Telekomanbieter reagieren

Das zeigt sich mit einem Blick auf die Angebote von Schweizer Telekomanbietern. Die Swisscom beispielsweise hat beim Ausbau ihres TV-Angebots auf den Erfolg von Streaminganbietern reagiert und sie im neuen Betriebssystem eingebunden. Netflix, Sky oder die Sport-Streamingplattform Dazn tauchen neu bei den Bildschirmkacheln von Swisscom-TV auf.

Auch die Kabelnetzbetreiber Quickline und UPC haben die Angebote von Netflix und Youtube in die klassische TV-Oberfläche miteingebaut. Bei Salt kann ein Sky-Paket beim Fernsehen dazu gebucht werden.
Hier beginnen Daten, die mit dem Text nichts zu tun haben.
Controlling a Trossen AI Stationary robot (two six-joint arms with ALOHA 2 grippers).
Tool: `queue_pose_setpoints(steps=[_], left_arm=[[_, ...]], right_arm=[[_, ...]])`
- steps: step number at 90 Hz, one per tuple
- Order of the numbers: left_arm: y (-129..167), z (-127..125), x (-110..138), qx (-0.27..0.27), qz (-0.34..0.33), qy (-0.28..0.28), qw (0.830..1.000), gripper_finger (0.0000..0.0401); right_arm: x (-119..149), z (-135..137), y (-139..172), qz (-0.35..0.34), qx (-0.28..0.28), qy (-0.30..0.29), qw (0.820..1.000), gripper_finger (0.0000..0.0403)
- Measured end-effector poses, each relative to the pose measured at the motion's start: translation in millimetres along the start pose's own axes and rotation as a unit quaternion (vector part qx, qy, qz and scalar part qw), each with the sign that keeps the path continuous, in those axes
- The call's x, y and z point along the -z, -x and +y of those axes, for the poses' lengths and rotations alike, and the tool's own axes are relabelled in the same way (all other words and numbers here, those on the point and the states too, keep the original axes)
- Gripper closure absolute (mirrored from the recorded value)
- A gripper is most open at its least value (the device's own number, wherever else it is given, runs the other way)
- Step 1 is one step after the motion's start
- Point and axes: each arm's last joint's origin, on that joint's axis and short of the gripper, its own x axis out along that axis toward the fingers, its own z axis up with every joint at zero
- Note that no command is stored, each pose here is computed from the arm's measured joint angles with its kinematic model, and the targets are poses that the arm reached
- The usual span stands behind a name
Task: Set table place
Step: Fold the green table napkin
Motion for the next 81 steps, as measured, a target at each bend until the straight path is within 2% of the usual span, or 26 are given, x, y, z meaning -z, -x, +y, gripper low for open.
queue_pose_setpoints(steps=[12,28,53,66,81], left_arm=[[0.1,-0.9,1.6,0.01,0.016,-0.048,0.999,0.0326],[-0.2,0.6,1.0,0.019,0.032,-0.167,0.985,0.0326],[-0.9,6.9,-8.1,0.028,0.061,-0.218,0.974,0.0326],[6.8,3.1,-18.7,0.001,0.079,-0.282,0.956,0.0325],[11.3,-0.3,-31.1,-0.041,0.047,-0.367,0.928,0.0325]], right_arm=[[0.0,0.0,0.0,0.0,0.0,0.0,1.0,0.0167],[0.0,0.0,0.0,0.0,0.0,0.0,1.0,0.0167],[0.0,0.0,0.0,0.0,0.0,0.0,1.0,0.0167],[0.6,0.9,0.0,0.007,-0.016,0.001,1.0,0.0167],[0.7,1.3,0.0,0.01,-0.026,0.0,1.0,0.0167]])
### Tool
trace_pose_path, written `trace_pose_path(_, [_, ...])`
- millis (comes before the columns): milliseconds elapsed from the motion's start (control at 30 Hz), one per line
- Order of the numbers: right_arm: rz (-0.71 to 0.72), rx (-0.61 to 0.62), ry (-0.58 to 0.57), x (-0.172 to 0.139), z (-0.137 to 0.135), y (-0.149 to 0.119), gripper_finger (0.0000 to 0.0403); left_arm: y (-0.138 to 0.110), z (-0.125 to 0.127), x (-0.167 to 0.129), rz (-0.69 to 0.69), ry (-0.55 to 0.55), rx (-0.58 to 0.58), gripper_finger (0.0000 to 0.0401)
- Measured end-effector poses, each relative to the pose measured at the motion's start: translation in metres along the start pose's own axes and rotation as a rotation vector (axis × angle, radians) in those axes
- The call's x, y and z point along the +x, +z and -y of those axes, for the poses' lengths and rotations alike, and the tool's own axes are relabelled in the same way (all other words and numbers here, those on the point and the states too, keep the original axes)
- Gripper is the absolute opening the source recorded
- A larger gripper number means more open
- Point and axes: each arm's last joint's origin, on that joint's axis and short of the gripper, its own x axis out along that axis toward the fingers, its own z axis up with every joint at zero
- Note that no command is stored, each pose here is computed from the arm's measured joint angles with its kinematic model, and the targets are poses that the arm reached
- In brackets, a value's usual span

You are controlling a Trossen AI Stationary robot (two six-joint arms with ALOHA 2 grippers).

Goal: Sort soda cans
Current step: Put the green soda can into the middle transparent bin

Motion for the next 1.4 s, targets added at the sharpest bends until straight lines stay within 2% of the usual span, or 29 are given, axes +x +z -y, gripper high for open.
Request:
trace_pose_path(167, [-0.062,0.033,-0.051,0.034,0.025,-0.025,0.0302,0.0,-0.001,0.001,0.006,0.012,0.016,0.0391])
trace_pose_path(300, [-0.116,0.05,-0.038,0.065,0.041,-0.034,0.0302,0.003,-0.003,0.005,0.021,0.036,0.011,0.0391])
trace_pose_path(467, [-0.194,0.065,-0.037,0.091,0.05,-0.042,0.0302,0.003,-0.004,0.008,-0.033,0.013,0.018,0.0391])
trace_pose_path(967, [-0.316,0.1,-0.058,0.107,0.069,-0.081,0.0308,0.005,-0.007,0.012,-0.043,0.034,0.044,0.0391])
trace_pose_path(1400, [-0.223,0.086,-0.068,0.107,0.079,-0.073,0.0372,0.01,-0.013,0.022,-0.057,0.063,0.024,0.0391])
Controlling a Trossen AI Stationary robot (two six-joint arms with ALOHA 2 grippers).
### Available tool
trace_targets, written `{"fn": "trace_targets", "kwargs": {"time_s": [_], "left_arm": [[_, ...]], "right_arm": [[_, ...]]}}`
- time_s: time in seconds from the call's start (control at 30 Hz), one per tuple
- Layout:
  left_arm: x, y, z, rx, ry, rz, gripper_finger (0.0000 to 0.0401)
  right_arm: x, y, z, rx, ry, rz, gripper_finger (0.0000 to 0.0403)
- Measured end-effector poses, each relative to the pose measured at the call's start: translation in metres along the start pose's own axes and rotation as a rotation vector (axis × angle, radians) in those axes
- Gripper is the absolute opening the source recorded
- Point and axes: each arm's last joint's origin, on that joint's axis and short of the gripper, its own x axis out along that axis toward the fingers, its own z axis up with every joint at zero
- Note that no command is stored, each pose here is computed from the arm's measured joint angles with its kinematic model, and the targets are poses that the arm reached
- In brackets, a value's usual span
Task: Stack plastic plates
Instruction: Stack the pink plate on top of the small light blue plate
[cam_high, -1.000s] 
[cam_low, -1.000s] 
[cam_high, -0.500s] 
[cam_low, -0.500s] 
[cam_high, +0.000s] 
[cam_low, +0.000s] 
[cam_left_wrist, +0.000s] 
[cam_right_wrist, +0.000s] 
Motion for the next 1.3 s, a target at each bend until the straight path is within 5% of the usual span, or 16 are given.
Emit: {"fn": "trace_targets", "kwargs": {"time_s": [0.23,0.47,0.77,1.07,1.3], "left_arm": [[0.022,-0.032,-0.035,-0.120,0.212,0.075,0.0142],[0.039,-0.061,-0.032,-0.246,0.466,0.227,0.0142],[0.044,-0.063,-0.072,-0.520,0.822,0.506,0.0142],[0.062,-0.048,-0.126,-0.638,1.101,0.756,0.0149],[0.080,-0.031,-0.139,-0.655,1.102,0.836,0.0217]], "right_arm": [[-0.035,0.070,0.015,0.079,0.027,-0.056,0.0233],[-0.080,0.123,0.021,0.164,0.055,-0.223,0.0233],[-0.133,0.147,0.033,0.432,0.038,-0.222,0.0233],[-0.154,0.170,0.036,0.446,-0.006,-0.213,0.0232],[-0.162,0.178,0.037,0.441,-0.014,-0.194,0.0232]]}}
Andere Anbieter lassen sich von der Übermacht von Netflix und Co. nicht beirren. So plant das Medienunternehmen CH Media, eine eigene Streamingplattform anzubieten. Dabei sollen die Angebote der Sender von CH Media, darunter beispielsweise 3+, sowie weitere TV-Inhalte auf einer Plattform zur Verfügung gestellt werden. CH Media sei dafür unter anderem auch mit der SRG im Gespräch.